- Theatrical release poster
- Directed by: K. Raghavendra Rao
- Written by: Paruchuri Brothers (story / dialogues)
- Screenplay by: K. Raghavendra Rao
- Produced by: Chalasani Gopi
- Starring: Nandamuri Balakrishna Radha
- Cinematography: K. S. Prakash
- Edited by: D. Venkatratnam
- Music by: Chakravarthy
- Production company: Gopi Art Pictures
- Release date: 18 February 1988;
- Running time: 136 minutes
- Country: India
- Language: Telugu

= Donga Ramudu (1988 film) =

Donga Ramudu is a 1988 Telugu-language action film, produced Chalasani Gopi by under the Gopi Art Pictures banner and directed by K. Raghavendra Rao. It stars Nandamuri Balakrishna, Radha and music composed by Chakravarthy.

==Plot==
The film begins in an estate owned by a millionaire, Rajeswari Devi.
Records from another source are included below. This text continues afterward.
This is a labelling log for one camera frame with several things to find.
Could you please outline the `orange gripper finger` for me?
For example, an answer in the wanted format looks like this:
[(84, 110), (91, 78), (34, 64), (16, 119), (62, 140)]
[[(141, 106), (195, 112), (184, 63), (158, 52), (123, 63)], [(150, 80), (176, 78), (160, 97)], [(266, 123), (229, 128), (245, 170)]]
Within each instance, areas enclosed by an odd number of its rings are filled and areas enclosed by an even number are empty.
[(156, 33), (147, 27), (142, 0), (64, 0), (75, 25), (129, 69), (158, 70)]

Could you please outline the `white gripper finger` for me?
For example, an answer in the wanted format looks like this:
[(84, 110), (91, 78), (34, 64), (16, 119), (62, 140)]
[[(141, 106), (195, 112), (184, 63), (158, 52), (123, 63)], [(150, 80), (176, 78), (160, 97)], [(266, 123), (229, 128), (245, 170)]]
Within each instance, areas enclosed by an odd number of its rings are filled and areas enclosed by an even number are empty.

After the death of her two sons, she sends her grandson Ramakrishna, son of the elder one, abroad. Unfortunately, she falls into the evil clutches of relatives. Chitrangi Devi Rajeswari Devi's daughter-in-law is the second wife of her younger son, who always covets and is malicious. Bhanu Prakash, her heinous brother who wields on estate and slaves, drives the labor. Durga, the granddaughter of Rajeswari Devi, grows up conceited under the uncouth of her stepmother, Chitrangi.

Moreover, Bhanoji, son of Bhanu Prakash, snares her in the name of love. Now it's time for the heir's arrival, Ramakrishna, which makes the fine blissful. The venomous begrudges and in cahoots with a nefarious Lankeshwar Rao. However, Ramakrishna is a stalwart who audaciously defies and desists their brutalities. Further, he embraces the workers as his own, falls for a laborer, Ganga, and reforms his sister. In tandem, Ramakrishna learns Durga is pregnant, which Lanka tries to exploit in his favor. Workers aid him as a backbone during that plight by which he knits Bhanoji & Durga. Hence, like gratitude, he gives them an equal share of the property.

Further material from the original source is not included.